È questo il quadro che emerge dalle settanta pagine con cui la Corte di Cassazione ha sigillato l’inchiesta sulla “ndrangheta della Capitale”.
In quelle pagine la provincia di Latina si delinea come un territorio a sovranità limitata, un caveau strategico dove la “casa madre” calabrese ha delocalizzato i propri interessi più delicati.
Non si tratta di una semplice infiltrazione. È un insediamento strutturale, che vede nella provincia di Latina, in particolare Aprilia, il luogo ideale per la custodia degli affari, la gestione degli arsenali e la mimetizzazione dei capitali della ‘ndrangheta.
La ‘ndrangheta in provincia di Latina nelle pagine della Cassazione
Dalle carte dei giudici emerge un quadro inquietante sulla capacità di proiezione del “locale” di Roma, guidato dalle famiglie Carzo e Alvaro, residente ad Aprilia.
La provincia di Latina non è un’appendice, ma un centro di servizi criminali legati alla ‘ndrangheta.
È qui che si muovono figure come Francesco Calò, l’uomo che secondo gli inquirenti faceva da ponte tra la Calabria e il Lazio, gestendo i rapporti logistici.
La sentenza ricostruisce con precisione i viaggi verso l’Agro Pontino, vere e proprie spedizioni per visionare armi.
In un clima di paranoica allerta, dovuto al timore di ritorsioni interne o attacchi da clan rivali, i figli del boss Antonio Carzo venivano accompagnati a Latina per armarsi, trovando in zona una disponibilità di fuoco pronta all’uso.
Il “modello Reggio”
La ‘ndrangheta che emerge dalle carte della Cassazione è un’organizzazione fluida, capace di esportare il “modello Reggio” senza bisogno di compiere stragi.
La forza del gruppo risiede nel prestigio criminale del nome, una sorta di “brand” del terrore che viaggia lungo la via Pontina e arriva fino ai palazzi della politica e dell’imprenditoria locale.
A Latina e ad Aprilia, come a Roma, il metodo mafioso si manifesta attraverso l’assoggettamento omertoso. Non serve sparare quando il cognome che porti evoca decenni di violenza aspromontana.
È quella che i magistrati definiscono la “capacità di sprigionare un’intimidazione autonoma“, tale da piegare commercianti e imprenditori senza che venga pronunciata una sola minaccia esplicita.
Provincia di Latina come “polmone finanziario” della ‘ndrangheta
Il ruolo della provincia di Latina diventa cruciale anche nella gestione dell’economia grigia. Il territorio pontino è diventato il polmone finanziario dove ripulire i proventi del narcotraffico e delle estorsioni romane.

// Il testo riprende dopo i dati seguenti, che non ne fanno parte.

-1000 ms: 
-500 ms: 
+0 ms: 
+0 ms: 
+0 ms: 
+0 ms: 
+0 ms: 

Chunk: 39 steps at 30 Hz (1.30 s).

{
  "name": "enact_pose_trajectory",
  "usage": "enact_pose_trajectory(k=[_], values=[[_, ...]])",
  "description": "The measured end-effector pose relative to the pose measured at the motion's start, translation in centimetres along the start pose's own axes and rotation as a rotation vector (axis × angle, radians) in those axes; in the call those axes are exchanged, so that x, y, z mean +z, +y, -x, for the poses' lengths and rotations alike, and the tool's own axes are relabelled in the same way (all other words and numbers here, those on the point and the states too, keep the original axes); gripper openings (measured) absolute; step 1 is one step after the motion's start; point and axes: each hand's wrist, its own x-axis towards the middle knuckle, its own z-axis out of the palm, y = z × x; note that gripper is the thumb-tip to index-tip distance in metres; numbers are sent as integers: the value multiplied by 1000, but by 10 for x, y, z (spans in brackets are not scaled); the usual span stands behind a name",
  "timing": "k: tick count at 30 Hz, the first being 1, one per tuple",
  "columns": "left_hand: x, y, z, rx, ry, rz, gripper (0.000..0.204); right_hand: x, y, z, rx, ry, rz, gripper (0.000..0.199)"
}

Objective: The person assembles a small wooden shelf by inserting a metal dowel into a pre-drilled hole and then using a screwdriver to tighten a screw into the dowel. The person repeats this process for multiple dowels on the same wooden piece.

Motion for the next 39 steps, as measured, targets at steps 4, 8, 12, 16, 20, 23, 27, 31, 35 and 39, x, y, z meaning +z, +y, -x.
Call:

La sentenza evidenzia come la gerarchia criminale sia rimasta intatta nonostante la distanza dalla Calabria. Il legame con la “casa madre” di Sinopoli e Cosoleto resta il cordone ombelicale che legittima i capi nel Lazio.
Latina, in questo scacchiere, funge da retrovia sicura per la ‘ndrangheta. Rappresenta un luogo dove i vertici dell’organizzazione possono tessere relazioni e nascondere assetti societari lontano dai riflettori della Capitale, sfruttando una zona grigia fatta di professionisti compiacenti e un tessuto economico permeabile.
In questo scenario, la custodia degli affari non riguarda solo il denaro, ma la sopravvivenza stessa dell’organizzazione. La provincia di Latina si conferma come il luogo delle “imbasciate”, dove i messaggi tra i boss detenuti e i soldati sul territorio vengono filtrati e consegnati.
Il controllo del territorio pontino garantisce alla ‘ndrangheta quella profondità strategica necessaria per dominare il Lazio.
La provincia di Latina, da terra di passaggio, è diventata ufficialmente una roccaforte silenziosa. Qui il potere dei clan della ‘ndrangheta si misura nella capacità di possedere tutto senza sembrare padroni di nulla.